* **EXERCISE BRIEF**
Exact repetition of every record is required.

* **Data items**
-------

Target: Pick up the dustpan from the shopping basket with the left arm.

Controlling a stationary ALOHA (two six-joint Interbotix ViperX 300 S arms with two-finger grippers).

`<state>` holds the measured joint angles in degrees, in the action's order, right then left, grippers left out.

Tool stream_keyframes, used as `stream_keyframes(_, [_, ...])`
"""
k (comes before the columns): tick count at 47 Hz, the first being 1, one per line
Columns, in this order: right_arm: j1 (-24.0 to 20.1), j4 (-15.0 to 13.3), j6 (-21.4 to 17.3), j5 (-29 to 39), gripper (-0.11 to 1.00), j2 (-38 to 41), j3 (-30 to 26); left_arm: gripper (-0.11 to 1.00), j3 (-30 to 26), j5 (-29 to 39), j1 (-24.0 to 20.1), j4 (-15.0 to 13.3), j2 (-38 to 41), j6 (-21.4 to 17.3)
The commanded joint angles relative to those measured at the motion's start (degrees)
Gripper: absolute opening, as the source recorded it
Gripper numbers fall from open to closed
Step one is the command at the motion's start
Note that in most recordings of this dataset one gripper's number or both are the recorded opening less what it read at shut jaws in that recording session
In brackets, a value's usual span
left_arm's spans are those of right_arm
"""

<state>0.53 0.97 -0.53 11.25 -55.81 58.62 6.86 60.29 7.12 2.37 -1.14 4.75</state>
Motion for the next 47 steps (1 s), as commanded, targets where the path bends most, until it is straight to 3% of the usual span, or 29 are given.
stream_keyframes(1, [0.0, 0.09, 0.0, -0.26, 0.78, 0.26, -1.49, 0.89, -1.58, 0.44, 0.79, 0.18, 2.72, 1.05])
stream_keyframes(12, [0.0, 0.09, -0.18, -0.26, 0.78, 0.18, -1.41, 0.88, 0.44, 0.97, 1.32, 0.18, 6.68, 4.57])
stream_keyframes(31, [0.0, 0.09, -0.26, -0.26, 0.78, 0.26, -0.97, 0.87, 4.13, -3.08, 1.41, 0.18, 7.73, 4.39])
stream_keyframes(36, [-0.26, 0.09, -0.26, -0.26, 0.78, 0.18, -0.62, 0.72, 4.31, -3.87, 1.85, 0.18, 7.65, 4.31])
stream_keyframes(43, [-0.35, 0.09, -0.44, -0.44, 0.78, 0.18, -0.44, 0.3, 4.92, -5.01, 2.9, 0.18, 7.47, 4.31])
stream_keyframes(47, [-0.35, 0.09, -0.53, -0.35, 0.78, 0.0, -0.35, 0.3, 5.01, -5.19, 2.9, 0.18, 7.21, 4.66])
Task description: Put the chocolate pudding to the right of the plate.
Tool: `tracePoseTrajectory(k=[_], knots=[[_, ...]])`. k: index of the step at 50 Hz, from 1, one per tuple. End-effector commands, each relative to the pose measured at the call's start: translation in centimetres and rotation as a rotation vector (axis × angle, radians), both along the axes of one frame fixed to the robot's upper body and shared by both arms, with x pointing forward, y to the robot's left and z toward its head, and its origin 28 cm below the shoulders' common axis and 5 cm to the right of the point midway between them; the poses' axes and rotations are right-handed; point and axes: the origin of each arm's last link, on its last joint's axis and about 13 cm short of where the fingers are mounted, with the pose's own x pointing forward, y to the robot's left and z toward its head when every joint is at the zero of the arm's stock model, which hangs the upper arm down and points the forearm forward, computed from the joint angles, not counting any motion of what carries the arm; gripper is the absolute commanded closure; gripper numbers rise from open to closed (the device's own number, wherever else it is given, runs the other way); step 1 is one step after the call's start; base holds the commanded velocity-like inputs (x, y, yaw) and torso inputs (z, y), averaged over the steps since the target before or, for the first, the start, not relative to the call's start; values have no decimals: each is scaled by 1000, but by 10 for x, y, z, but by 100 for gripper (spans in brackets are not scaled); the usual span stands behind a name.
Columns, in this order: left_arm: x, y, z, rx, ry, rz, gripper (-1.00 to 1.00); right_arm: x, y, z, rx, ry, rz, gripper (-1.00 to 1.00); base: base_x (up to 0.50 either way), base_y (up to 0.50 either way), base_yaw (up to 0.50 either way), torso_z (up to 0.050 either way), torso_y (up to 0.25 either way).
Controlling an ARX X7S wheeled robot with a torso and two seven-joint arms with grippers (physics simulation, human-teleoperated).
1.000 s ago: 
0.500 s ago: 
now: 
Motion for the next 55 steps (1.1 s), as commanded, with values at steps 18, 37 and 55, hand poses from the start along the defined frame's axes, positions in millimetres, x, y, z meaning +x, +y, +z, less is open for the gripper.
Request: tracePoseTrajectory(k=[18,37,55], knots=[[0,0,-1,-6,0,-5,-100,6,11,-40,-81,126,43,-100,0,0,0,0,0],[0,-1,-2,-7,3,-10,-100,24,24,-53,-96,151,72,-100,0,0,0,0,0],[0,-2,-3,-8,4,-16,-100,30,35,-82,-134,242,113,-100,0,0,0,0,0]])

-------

* **ANSWER AREA**
Target: Pick up the dustpan from the shopping basket with the left arm.

Controlling a stationary ALOHA (two six-joint Interbotix ViperX 300 S arms with two-finger grippers).

`<state>` holds the measured joint angles in degrees, in the action's order, right then left, grippers left out.

Tool stream_keyframes, used as `stream_keyframes(_, [_, ...])`
"""
k (comes before the columns): tick count at 47 Hz, the first being 1, one per line
Columns, in this order: right_arm: j1 (-24.0 to 20.1), j4 (-15.0 to 13.3), j6 (-21.4 to 17.3), j5 (-29 to 39), gripper (-0.11 to 1.00), j2 (-38 to 41), j3 (-30 to 26); left_arm: gripper (-0.11 to 1.00), j3 (-30 to 26), j5 (-29 to 39), j1 (-24.0 to 20.1), j4 (-15.0 to 13.3), j2 (-38 to 41), j6 (-21.4 to 17.3)
The commanded joint angles relative to those measured at the motion's start (degrees)
Gripper: absolute opening, as the source recorded it
Gripper numbers fall from open to closed
Step one is the command at the motion's start
Note that in most recordings of this dataset one gripper's number or both are the recorded opening less what it read at shut jaws in that recording session
In brackets, a value's usual span
left_arm's spans are those of right_arm
"""

<state>0.53 0.97 -0.53 11.25 -55.81 58.62 6.86 60.29 7.12 2.37 -1.14 4.75</state>
Motion for the next 47 steps (1 s), as commanded, targets where the path bends most, until it is straight to 3% of the usual span, or 29 are given.
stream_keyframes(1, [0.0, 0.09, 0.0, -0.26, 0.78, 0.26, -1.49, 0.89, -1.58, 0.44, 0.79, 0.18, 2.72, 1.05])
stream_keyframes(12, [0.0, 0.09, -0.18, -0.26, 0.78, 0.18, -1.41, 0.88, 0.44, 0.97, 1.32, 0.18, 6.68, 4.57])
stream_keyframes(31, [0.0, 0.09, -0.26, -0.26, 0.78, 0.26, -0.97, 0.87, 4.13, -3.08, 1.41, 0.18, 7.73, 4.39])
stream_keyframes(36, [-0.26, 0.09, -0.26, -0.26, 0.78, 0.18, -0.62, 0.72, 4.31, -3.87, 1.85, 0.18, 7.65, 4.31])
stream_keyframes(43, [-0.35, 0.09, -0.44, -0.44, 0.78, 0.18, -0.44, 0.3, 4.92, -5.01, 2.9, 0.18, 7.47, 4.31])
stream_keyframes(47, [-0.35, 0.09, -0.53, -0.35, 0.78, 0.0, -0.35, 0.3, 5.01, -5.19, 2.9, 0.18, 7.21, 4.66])
Task description: Put the chocolate pudding to the right of the plate.
Tool: `tracePoseTrajectory(k=[_], knots=[[_, ...]])`. k: index of the step at 50 Hz, from 1, one per tuple. End-effector commands, each relative to the pose measured at the call's start: translation in centimetres and rotation as a rotation vector (axis × angle, radians), both along the axes of one frame fixed to the robot's upper body and shared by both arms, with x pointing forward, y to the robot's left and z toward its head, and its origin 28 cm below the shoulders' common axis and 5 cm to the right of the point midway between them; the poses' axes and rotations are right-handed; point and axes: the origin of each arm's last link, on its last joint's axis and about 13 cm short of where the fingers are mounted, with the pose's own x pointing forward, y to the robot's left and z toward its head when every joint is at the zero of the arm's stock model, which hangs the upper arm down and points the forearm forward, computed from the joint angles, not counting any motion of what carries the arm; gripper is the absolute commanded closure; gripper numbers rise from open to closed (the device's own number, wherever else it is given, runs the other way); step 1 is one step after the call's start; base holds the commanded velocity-like inputs (x, y, yaw) and torso inputs (z, y), averaged over the steps since the target before or, for the first, the start, not relative to the call's start; values have no decimals: each is scaled by 1000, but by 10 for x, y, z, but by 100 for gripper (spans in brackets are not scaled); the usual span stands behind a name.
Columns, in this order: left_arm: x, y, z, rx, ry, rz, gripper (-1.00 to 1.00); right_arm: x, y, z, rx, ry, rz, gripper (-1.00 to 1.00); base: base_x (up to 0.50 either way), base_y (up to 0.50 either way), base_yaw (up to 0.50 either way), torso_z (up to 0.050 either way), torso_y (up to 0.25 either way).
Controlling an ARX X7S wheeled robot with a torso and two seven-joint arms with grippers (physics simulation, human-teleoperated).
1.000 s ago: 
0.500 s ago: 
now: 
Motion for the next 55 steps (1.1 s), as commanded, with values at steps 18, 37 and 55, hand poses from the start along the defined frame's axes, positions in millimetres, x, y, z meaning +x, +y, +z, less is open for the gripper.
Request: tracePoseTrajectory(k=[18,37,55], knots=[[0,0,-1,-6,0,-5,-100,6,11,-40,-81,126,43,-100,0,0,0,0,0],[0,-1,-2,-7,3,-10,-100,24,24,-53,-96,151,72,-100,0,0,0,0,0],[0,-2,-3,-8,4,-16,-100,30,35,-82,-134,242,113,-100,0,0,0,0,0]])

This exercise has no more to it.